Only the lines from the one with "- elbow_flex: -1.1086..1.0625" to the end of the data below should be given again, exactly as written.

** STUDY MATERIAL follows **

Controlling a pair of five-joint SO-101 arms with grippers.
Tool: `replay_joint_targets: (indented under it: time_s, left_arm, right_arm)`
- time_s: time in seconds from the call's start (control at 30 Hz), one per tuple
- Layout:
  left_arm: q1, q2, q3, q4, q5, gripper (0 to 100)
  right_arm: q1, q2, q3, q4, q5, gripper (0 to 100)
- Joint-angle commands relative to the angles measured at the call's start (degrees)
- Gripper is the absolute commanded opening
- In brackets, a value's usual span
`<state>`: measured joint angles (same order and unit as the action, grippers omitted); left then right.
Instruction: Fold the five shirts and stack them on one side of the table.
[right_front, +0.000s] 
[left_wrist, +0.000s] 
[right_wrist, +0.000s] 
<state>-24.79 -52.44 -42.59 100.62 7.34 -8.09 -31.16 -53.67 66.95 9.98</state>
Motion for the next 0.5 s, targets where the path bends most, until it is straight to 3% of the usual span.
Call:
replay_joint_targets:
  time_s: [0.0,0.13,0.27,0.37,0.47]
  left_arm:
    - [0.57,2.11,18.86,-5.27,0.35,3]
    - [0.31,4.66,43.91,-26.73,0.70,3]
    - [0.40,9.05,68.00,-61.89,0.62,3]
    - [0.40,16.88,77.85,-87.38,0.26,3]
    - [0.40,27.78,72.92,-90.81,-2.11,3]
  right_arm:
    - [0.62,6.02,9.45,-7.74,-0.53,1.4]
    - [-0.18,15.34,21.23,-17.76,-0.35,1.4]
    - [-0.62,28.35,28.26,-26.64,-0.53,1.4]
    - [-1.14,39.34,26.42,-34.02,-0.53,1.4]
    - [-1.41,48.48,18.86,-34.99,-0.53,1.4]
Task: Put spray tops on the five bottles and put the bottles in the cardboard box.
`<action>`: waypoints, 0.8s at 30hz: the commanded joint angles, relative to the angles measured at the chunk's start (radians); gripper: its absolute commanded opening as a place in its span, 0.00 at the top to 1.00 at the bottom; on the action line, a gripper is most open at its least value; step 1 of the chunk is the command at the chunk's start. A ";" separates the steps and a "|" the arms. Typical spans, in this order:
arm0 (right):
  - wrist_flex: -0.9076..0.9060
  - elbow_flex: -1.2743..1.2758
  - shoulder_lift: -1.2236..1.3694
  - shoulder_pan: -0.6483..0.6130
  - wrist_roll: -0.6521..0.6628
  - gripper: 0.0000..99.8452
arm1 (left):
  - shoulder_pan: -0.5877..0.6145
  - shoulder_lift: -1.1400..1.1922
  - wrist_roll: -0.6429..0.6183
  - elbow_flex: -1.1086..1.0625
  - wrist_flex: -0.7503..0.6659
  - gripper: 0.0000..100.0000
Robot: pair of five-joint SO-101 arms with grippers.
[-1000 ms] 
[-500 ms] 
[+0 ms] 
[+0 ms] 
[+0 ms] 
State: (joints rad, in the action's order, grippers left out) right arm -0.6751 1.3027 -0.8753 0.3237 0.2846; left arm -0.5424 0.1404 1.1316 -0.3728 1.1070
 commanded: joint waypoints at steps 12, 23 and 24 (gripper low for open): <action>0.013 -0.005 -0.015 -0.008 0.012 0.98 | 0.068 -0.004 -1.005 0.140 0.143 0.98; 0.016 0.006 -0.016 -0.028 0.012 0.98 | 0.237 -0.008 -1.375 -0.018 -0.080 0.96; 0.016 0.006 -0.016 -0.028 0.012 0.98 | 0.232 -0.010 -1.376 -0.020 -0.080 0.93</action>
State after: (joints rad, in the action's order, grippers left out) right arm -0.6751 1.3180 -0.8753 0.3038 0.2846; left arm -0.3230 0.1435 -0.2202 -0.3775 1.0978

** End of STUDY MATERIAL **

RESULT:
  - elbow_flex: -1.1086..1.0625
  - wrist_flex: -0.7503..0.6659
  - gripper: 0.0000..100.0000
Robot: pair of five-joint SO-101 arms with grippers.
[-1000 ms] 
[-500 ms] 
[+0 ms] 
[+0 ms] 
[+0 ms] 
State: (joints rad, in the action's order, grippers left out) right arm -0.6751 1.3027 -0.8753 0.3237 0.2846; left arm -0.5424 0.1404 1.1316 -0.3728 1.1070
 commanded: joint waypoints at steps 12, 23 and 24 (gripper low for open): <action>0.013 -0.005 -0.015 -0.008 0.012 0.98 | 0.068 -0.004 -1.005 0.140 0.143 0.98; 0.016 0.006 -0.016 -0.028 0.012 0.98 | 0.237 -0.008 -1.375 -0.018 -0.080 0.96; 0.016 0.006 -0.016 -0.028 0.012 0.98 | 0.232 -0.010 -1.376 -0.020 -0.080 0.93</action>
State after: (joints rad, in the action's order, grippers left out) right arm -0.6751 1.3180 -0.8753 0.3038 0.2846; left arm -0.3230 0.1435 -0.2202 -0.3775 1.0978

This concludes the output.